◆ **Description of the task**
Nothing but the lines from the one containing "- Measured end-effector" through the one containing "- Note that", both included, should be given again, each exactly as written below.

========================================================================

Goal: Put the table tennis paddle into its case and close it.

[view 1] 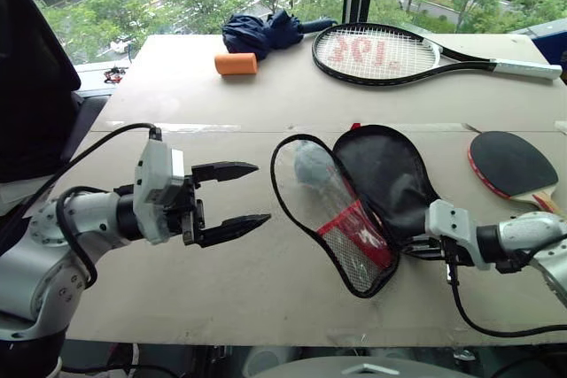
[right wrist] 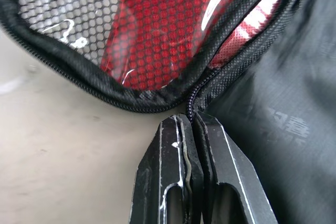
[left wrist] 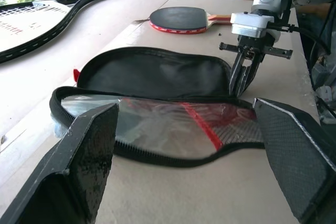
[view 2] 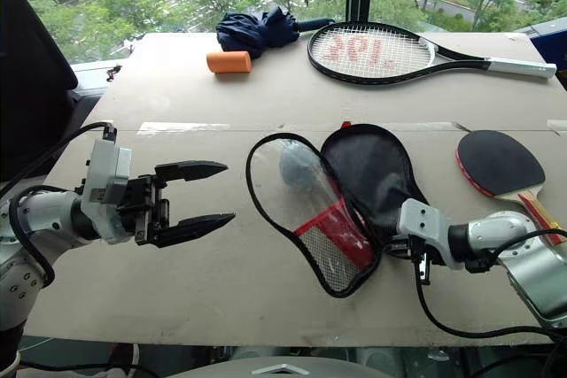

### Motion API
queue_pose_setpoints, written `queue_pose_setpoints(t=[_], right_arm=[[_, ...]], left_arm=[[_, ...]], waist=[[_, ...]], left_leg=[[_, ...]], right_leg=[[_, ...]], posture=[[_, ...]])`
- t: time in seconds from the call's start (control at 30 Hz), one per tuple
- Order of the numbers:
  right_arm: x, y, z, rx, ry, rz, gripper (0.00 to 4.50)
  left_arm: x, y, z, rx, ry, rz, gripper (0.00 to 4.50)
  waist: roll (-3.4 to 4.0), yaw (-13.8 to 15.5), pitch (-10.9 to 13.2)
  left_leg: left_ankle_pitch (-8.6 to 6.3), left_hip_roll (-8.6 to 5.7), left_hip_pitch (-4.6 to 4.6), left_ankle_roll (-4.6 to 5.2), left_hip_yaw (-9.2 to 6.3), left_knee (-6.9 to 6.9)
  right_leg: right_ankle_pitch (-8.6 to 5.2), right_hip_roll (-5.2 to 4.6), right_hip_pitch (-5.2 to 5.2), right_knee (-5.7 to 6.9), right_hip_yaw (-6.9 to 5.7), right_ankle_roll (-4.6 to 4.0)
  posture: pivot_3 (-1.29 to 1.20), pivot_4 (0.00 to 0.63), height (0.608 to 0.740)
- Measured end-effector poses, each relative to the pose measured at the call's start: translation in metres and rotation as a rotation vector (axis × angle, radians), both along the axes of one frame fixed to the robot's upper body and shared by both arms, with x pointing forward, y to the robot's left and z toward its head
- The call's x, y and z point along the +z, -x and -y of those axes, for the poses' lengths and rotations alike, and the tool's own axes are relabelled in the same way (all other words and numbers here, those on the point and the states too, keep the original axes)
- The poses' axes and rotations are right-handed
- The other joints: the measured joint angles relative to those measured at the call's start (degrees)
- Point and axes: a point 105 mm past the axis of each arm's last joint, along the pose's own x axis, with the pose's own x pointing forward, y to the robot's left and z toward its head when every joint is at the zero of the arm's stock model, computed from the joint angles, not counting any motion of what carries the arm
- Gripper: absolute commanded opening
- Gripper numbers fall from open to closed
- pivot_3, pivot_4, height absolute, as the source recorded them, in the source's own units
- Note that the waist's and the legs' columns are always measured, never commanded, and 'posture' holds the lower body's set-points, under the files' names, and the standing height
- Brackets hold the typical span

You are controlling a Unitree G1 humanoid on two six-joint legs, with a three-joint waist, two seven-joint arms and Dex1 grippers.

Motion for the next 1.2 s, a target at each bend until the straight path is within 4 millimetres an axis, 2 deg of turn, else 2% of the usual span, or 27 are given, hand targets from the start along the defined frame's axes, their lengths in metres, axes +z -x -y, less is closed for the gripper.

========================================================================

◆ **Answer to the problem**
- Measured end-effector poses, each relative to the pose measured at the call's start: translation in metres and rotation as a rotation vector (axis × angle, radians), both along the axes of one frame fixed to the robot's upper body and shared by both arms, with x pointing forward, y to the robot's left and z toward its head
- The call's x, y and z point along the +z, -x and -y of those axes, for the poses' lengths and rotations alike, and the tool's own axes are relabelled in the same way (all other words and numbers here, those on the point and the states too, keep the original axes)
- The poses' axes and rotations are right-handed
- The other joints: the measured joint angles relative to those measured at the call's start (degrees)
- Point and axes: a point 105 mm past the axis of each arm's last joint, along the pose's own x axis, with the pose's own x pointing forward, y to the robot's left and z toward its head when every joint is at the zero of the arm's stock model, computed from the joint angles, not counting any motion of what carries the arm
- Gripper: absolute commanded opening
- Gripper numbers fall from open to closed
- pivot_3, pivot_4, height absolute, as the source recorded them, in the source's own units
- Note that the waist's and the legs' columns are always measured, never commanded, and 'posture' holds the lower body's set-points, under the files' names, and the standing height

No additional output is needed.